L’espace du silence relève du monde de l’Emanation, (עוֹלָם הָאֲצִילוּת Olam HaAtsilout, ” וּמֵאֲצִילֶיהָ, OuMeATsiLeiHa, de ses zones les plus hautes” [Isaïe 41: 9]) qui, selon les maîtres de la Kabbale, se situe au-delà de tous les autres mondes existants (monde de la Création עוֹלָם הבְּרִיאָה, monde la Formation עוֹלָם היְצִירָה et monde de l’Action עוֹלָם הָעֲשִׂיָּה ou du תִּיקּוּן Tikkoun-Réparation). Le monde de l’Emanation עוֹלָם הָאֲצִילוּת constitue le monde d’avant la Parole divine créatrice fondatrice de notre monde matériel. Or, depuis que l’Homme a été chassé du Jardin d’Eden, ce monde matériel incarne le monde de la division (עוֹלָם הפֵּירוּד Olam HaPeiroud), le monde partagé entre la connaissance de l’Eternel et son reniement que constitue l’idolâtrie. Nadav et Avihou, en offrant de l’encens que l’Eternel n’a pas commandé, faisant preuve d’un excès d’enthousiasme, démontrent en fait qu’ils n’ont pas écouté la voix de l’Eternel, et ont de fait pratiqué l’idolâtrie au sein même du Mishkan. Et alors même que ce monde de l’Emanation ou de La Pure Conscience paraît inaccessible aux hommes de chair et de sang, Aaron enseigne à Israël et à l’Humanité le secret du silence qui détient à lui seul le pouvoir de réparer le fini en le soumettant à l’Infini, le monde de la division et du mensonge en les réparant par leur soumission au monde de l’Unité et de la Vérité. Ainsi le silence d’Aaron, loin d’être la conséquence naturelle de la stupéfaction face à la mort de ses deux fils, constitue le fruit d’une longue préparation intérieure visant à réparer la faute de ses deux fils qui, en offrant “un feu étranger”, ont bouleversé l’ordre des mondes. Au lieu d’unir les mondes inférieurs au monde de l’Emanation, ils ont par leur offrande précipitée d'”un feu étranger” contribué à leur division.

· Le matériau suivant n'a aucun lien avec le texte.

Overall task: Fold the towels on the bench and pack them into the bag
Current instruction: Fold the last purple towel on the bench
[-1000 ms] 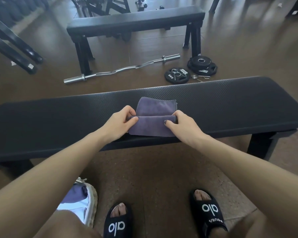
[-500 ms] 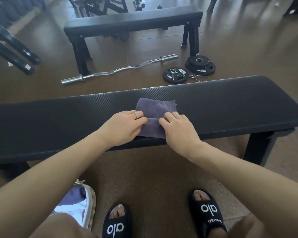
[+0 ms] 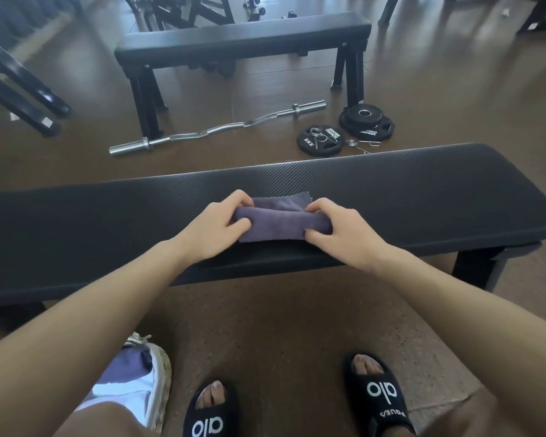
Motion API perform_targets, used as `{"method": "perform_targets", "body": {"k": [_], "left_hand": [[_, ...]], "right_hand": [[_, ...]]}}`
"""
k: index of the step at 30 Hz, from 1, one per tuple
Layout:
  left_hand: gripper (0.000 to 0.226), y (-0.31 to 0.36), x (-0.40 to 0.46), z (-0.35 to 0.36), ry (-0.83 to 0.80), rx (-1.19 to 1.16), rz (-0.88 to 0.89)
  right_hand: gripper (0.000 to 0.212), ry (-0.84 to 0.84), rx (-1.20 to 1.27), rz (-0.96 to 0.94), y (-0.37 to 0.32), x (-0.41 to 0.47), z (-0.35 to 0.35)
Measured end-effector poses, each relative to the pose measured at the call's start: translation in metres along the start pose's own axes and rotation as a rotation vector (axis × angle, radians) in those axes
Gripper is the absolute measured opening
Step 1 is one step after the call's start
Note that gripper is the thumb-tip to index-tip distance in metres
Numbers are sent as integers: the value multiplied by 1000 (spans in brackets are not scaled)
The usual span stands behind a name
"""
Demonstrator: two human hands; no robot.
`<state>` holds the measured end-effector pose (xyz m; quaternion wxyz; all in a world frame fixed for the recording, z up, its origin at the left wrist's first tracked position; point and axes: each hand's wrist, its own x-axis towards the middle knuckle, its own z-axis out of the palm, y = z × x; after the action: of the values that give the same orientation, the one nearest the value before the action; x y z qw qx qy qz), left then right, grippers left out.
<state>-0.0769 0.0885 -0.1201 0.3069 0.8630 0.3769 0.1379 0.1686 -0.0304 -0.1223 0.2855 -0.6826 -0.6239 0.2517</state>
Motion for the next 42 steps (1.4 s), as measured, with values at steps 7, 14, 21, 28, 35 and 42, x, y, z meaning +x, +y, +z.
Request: {"method": "perform_targets", "body": {"k": [7, 14, 21, 28, 35, 42], "left_hand": [[11, -14, 10, 16, 198, -148, -180], [16, -14, 24, 26, 301, -70, -273], [23, 0, 29, 22, 335, 502, -28], [24, 5, 28, 22, 149, 750, 373], [57, -8, 18, 25, 67, 618, 210], [35, -1, 14, 7, 33, 481, 126]], "right_hand": [[38, 75, 225, 281, 5, 33, 3], [45, 107, 128, 396, 2, 51, 11], [31, 341, -285, 81, 0, 54, 24], [20, 203, -405, -363, 8, 54, 28], [64, 0, -351, -262, 24, 43, 19], [40, -23, -289, -242, 9, 44, 14]]}}
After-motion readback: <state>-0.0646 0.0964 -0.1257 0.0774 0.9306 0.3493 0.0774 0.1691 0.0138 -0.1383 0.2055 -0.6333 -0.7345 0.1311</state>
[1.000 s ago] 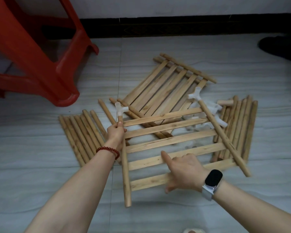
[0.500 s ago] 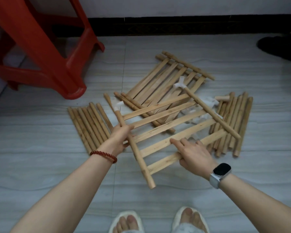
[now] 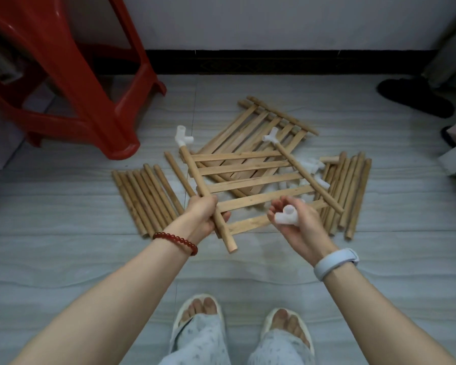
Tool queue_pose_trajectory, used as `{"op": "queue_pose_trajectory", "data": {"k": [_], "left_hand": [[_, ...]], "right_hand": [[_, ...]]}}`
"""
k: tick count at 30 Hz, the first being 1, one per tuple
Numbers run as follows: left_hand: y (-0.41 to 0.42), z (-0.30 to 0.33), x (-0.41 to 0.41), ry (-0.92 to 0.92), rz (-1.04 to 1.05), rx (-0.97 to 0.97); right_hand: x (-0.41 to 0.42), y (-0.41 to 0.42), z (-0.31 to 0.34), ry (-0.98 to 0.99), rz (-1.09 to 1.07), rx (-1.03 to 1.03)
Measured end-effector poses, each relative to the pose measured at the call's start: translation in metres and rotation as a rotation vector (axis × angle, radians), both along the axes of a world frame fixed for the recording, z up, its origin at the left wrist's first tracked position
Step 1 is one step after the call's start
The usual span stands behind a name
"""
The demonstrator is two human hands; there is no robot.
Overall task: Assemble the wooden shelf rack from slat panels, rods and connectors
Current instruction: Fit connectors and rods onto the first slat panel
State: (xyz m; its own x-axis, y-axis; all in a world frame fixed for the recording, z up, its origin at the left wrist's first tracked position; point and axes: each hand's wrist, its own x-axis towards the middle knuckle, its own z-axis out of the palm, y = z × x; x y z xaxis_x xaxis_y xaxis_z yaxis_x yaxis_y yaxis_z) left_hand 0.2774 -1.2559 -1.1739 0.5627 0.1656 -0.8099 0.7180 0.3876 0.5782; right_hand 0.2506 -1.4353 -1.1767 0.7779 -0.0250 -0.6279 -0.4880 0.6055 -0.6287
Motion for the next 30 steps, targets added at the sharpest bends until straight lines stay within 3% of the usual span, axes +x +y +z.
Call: {"op": "queue_pose_trajectory", "data": {"k": [2, 4, 9, 16, 21, 30], "left_hand": [[-0.007, 0.010, 0.006, 0.001, 0.010, -0.009], [-0.012, 0.013, 0.011, 0.003, -0.022, 0.018], [-0.024, 0.023, 0.015, 0.004, -0.041, 0.010], [-0.051, 0.025, 0.005, -0.025, -0.019, -0.111], [-0.064, 0.020, 0.007, -0.013, -0.017, -0.116], [-0.065, 0.026, 0.006, 0.019, 0.037, -0.174]], "right_hand": [[0.006, 0.006, 0.017, -0.003, -0.066, 0.175], [0.005, 0.010, 0.027, -0.071, 0.006, 0.125], [-0.018, -0.003, 0.020, -0.345, 0.243, -0.672], [-0.047, -0.016, 0.003, -0.390, 0.316, -1.210], [-0.050, -0.020, 0.009, -0.457, 0.352, -1.314], [-0.060, -0.021, 0.013, -0.633, 0.245, -1.147]]}}
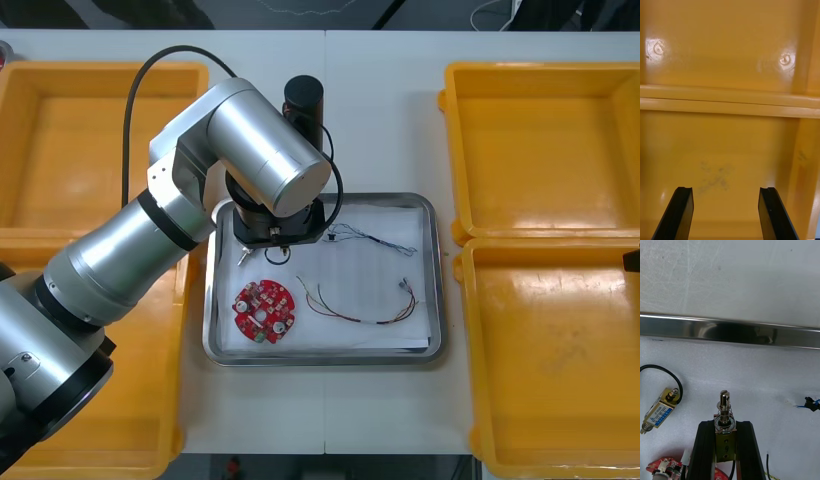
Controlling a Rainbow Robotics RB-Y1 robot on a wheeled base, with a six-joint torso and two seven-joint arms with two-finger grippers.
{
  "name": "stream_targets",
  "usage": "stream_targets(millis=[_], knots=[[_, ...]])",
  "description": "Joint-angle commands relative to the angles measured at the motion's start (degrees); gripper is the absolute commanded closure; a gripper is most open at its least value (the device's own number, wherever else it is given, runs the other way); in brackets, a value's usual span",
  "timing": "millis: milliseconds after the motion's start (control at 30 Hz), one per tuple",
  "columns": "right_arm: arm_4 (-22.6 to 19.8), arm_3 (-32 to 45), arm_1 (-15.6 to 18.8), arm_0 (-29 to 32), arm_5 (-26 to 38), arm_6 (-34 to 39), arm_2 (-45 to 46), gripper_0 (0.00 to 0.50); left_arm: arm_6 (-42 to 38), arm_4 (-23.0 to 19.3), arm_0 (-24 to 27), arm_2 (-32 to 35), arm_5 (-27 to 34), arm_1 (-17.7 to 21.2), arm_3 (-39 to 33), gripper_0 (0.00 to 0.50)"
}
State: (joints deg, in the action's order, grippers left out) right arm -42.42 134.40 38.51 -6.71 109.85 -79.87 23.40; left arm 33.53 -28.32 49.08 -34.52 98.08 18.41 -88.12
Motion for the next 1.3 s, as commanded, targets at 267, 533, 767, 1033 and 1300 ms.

Le premier Grand Rabbin de la Palestine mandataire, le Rav Avraham Its’hak HaCohen Kook (1865-1935) consacre de nombreuses réflexions sur le thème du silence:

“הַקְּדוּשָּׁה הָעֶלְיוֹנָה הִיא קְדוּשַׁת הַדּוּמִיָּה, קְדוּשַׁת הַהֲוָיָה, שֶׁהָאָדָם מַכִּיר אֶת עַצְמוֹ בָּטֵל בִּפְנִימִיּוּתוֹ הַפְּרָטִית וְחַי חַיִּים כְּלָלִיִים, חַיֵּי כָּל, מַרְגִישׁ הוּא חַיֵּי הַדּוֹמֵם, הַצוֹמֵחַ וְהַחַי, וְהַהֲוָיָה כֻּלָּה מִתְעַלָּה עִמּוֺ לְמָקוֹרָהּ וְהַמָּקוֹר מִתְגַלֶּה תָּמִיד עָלֶיהָ וְעָלָיו בְּרוֺב הָדָר, בְּהוֺד קְדוּשָּׁה בֶּאֱמֶת וּבְנַחַת” (אורות הקודש; חלק ב; עמוד רצז; דומית הקדושה הכללית, ח)

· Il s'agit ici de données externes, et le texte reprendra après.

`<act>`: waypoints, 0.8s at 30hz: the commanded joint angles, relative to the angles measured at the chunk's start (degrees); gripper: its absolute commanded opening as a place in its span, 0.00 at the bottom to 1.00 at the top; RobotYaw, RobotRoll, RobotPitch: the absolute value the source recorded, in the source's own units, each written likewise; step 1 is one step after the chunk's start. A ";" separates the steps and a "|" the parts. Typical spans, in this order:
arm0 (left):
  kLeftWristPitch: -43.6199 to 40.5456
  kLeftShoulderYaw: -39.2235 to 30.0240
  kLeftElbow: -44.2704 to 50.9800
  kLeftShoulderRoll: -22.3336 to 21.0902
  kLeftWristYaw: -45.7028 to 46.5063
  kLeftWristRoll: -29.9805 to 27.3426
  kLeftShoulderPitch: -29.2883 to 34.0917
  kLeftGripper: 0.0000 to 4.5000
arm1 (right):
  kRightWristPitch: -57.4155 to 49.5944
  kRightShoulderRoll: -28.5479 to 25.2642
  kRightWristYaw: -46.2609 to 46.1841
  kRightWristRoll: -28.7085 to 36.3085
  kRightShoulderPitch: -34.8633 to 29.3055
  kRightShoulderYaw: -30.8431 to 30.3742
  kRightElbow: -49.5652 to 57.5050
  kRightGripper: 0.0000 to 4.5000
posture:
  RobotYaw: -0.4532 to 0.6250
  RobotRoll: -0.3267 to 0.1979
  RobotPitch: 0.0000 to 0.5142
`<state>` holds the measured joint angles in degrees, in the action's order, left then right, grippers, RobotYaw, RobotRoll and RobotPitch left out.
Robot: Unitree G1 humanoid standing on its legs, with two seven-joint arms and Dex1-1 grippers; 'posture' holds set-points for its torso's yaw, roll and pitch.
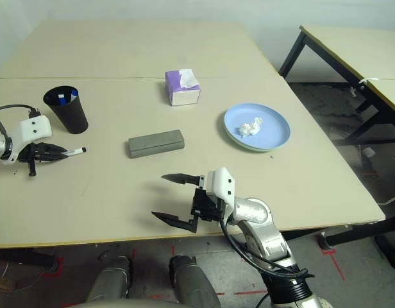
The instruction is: Organize and tidy the items on the table.
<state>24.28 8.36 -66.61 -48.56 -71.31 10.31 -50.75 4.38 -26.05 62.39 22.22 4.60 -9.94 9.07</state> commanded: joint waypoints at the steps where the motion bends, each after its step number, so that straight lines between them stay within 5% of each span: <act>1: 2.16 -2.59 1.91 -0.30 -6.66 -4.80 2.60 0.07 | -0.32 0.34 -0.43 -0.03 0.21 -0.30 -0.27 1.00 | 0.36 0.62 0.26; 5: 3.35 -6.23 7.75 -0.17 -16.30 -12.61 5.84 0.07 | -0.45 1.10 -0.92 0.08 0.55 -0.11 -1.59 1.00 | 0.37 0.62 0.26; 10: -0.65 -10.88 14.58 0.38 -17.52 -19.83 8.07 0.07 | -1.46 2.77 -3.94 0.72 1.91 1.64 -3.63 1.00 | 0.38 0.62 0.26; 24: -21.27 -24.16 39.07 5.97 3.62 -35.04 16.02 0.07 | -3.56 7.76 -15.68 0.67 3.78 6.69 -5.92 1.00 | 0.39 0.62 0.26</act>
<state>5.62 -13.76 -29.68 -43.06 -70.86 -22.85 -35.22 1.35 -18.51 47.36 22.68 9.04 -3.96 3.60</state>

“La Sainteté supérieure est la sainteté du silence, la sainteté de l’essence du monde, lorsque l’Homme se connaît, annihile son intériorité individuelle afin de vivre une vie vouée à l’universel, une Vie englobant le Tout, il ressent la Vie du minéral, du végétal et du Vivant… Toute l’essence du monde s’élève avec lui [l’Homme] jusqu’à sa Source et la Source se révèle toujours à elle [l’essence du monde] et à lui [l’Homme] dans une grande magnificence, en une splendeur de sainteté, en vérité et en paix” (Orot HaQodesh, Partie II, page 297, “le silence de la sainteté universelle”).

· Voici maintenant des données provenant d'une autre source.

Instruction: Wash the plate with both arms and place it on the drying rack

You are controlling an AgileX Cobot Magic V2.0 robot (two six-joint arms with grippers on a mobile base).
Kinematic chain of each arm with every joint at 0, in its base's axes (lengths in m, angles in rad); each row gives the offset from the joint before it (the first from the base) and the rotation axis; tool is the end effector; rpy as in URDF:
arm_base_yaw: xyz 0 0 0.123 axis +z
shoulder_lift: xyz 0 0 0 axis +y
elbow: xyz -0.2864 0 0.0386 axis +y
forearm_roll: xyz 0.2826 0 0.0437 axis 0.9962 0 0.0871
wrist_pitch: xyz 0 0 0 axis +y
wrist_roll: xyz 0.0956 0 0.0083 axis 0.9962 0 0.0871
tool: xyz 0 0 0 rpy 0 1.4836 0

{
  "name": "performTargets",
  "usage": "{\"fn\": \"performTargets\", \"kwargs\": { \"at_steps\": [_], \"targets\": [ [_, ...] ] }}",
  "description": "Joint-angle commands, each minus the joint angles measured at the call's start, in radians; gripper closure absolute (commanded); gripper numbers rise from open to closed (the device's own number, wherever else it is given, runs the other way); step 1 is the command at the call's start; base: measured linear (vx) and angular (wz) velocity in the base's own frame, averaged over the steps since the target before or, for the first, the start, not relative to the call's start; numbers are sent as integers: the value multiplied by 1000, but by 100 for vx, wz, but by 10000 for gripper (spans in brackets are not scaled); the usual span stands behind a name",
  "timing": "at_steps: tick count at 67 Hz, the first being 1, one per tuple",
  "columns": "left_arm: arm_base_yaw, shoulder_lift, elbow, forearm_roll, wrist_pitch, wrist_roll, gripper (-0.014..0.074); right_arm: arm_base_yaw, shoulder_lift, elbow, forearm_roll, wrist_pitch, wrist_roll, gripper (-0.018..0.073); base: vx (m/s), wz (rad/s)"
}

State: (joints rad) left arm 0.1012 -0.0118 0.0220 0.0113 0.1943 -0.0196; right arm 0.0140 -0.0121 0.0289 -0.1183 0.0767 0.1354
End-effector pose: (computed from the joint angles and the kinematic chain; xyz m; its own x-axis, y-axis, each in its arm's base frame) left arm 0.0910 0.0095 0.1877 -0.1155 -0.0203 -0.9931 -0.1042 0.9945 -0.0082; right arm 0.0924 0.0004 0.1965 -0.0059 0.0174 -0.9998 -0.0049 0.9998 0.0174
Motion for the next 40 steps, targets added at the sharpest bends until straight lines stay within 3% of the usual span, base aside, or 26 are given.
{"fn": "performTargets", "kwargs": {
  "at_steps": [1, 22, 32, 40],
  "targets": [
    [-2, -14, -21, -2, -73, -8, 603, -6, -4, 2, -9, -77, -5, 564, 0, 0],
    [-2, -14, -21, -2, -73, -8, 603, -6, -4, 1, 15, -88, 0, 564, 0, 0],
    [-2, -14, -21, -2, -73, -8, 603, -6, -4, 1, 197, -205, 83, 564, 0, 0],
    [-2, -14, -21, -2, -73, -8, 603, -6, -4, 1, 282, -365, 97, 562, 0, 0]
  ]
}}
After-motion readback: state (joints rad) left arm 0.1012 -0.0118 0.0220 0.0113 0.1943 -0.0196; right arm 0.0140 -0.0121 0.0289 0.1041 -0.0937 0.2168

Rabbi David Kim’hi (RaDaK) dans son livre sur les racines verbales (“Sefer HaShorashim”) révèle le double sens du mot “דֻמִיָּה /DouMiYaH-Silence” qui serait “probablement issu de la racine ד.ו.מ. /D.Ou.M.”:

ב  לְךָ דֻמִיָּה תְהִלָּה אֱלֹהִים בְּצִיּוֹן… (תהלים סה: ב)2 A toi, ô Seigneur, qui résides dans Sion, l’attente confiante, la louange!… (Psaume 65 : 2) 
ב  אַךְ אֶל-אֱלֹהִים דּוּמִיָּה נַפְשִׁי מִמֶּנּוּ יְשׁוּעָתִי. (תהלים סב: ב)2 Mon âme, mets toute ton attente dans le Seigneur, de lui vient mon salut. (Psaume 62: 2).

Le mot “דֻמִיָּה /DouMiYaH-Silence” signifie à la fois “silence” et “croire fermement” en l’Eternel. La louange est silence!

Cette notion de silence face à la mort est fondamentale dans la Tradition hébraïque.

“אֵין שְׁתִיקָה אֶלָּא תַּנְחוּמִין(אבות דרבי נתן, פרק י”ד).

“Il n’est de silence que pour la consolation” (Avot deRabbi Nathan chapitre 14).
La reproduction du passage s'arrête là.